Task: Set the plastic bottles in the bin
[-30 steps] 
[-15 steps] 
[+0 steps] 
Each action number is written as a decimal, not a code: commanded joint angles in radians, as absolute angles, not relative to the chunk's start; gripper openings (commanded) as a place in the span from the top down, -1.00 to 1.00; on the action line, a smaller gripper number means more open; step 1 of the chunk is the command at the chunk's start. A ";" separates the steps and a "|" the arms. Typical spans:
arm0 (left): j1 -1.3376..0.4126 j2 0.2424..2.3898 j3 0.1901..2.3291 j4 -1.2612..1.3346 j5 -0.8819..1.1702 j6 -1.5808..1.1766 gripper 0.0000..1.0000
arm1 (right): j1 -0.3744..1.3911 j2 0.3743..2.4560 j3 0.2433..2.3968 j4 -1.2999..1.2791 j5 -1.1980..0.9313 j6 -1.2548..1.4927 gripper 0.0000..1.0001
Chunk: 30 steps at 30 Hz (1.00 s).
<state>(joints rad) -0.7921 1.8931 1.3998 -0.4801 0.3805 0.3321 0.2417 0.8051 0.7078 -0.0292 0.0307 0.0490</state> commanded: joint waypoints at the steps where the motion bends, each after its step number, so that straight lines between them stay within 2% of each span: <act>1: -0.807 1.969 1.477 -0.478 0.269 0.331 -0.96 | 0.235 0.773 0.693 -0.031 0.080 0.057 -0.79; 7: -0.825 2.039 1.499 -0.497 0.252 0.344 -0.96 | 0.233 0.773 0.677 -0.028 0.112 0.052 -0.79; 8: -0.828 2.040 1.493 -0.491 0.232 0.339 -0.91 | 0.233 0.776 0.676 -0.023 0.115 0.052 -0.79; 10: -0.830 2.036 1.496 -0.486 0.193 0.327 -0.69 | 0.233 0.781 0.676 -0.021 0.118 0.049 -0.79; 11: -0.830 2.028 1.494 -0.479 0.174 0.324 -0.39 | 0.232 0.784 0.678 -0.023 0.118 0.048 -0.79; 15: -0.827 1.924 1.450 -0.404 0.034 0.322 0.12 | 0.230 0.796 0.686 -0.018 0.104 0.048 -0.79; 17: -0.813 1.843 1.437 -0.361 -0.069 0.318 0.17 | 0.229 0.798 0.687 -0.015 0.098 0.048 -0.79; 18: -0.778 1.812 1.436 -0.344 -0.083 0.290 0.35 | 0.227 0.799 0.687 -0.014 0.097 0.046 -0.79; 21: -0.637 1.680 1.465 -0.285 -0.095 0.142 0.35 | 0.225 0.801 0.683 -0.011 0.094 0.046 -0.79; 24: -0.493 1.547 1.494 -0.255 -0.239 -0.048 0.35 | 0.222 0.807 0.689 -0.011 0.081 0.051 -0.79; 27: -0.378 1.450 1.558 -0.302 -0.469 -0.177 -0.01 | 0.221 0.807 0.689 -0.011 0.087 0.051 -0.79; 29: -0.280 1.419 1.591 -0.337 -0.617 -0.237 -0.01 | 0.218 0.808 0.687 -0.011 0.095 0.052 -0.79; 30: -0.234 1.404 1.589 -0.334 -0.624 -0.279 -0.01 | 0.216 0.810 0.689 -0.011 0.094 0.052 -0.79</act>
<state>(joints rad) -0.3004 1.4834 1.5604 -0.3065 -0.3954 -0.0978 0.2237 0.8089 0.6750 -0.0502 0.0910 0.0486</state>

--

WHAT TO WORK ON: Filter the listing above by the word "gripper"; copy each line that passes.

RESPONSE:
Each action number is written as a decimal, not a code: commanded joint angles in radians, as absolute angles, not relative to the chunk's start; gripper openings (commanded) as a place in the span from the top down, -1.00 to 1.00; on the action line, a smaller gripper number means more open; step 1 of the chunk is the command at the chunk's start. A ";" separates the steps and a "|" the arms. Typical spans:
arm0 (left): j1 -1.3376..0.4126 j2 0.2424..2.3898 j3 0.1901..2.3291 j4 -1.2612..1.3346 j5 -0.8819..1.1702 j6 -1.5808..1.1766 gripper 0.0000..1.0000
arm1 (right): j1 -0.3744..1.3911 j2 0.3743..2.4560 j3 0.2433..2.3968 j4 -1.2999..1.2791 j5 -1.1980..0.9313 j6 -1.2548..1.4927 gripper 0.0000..1.0001

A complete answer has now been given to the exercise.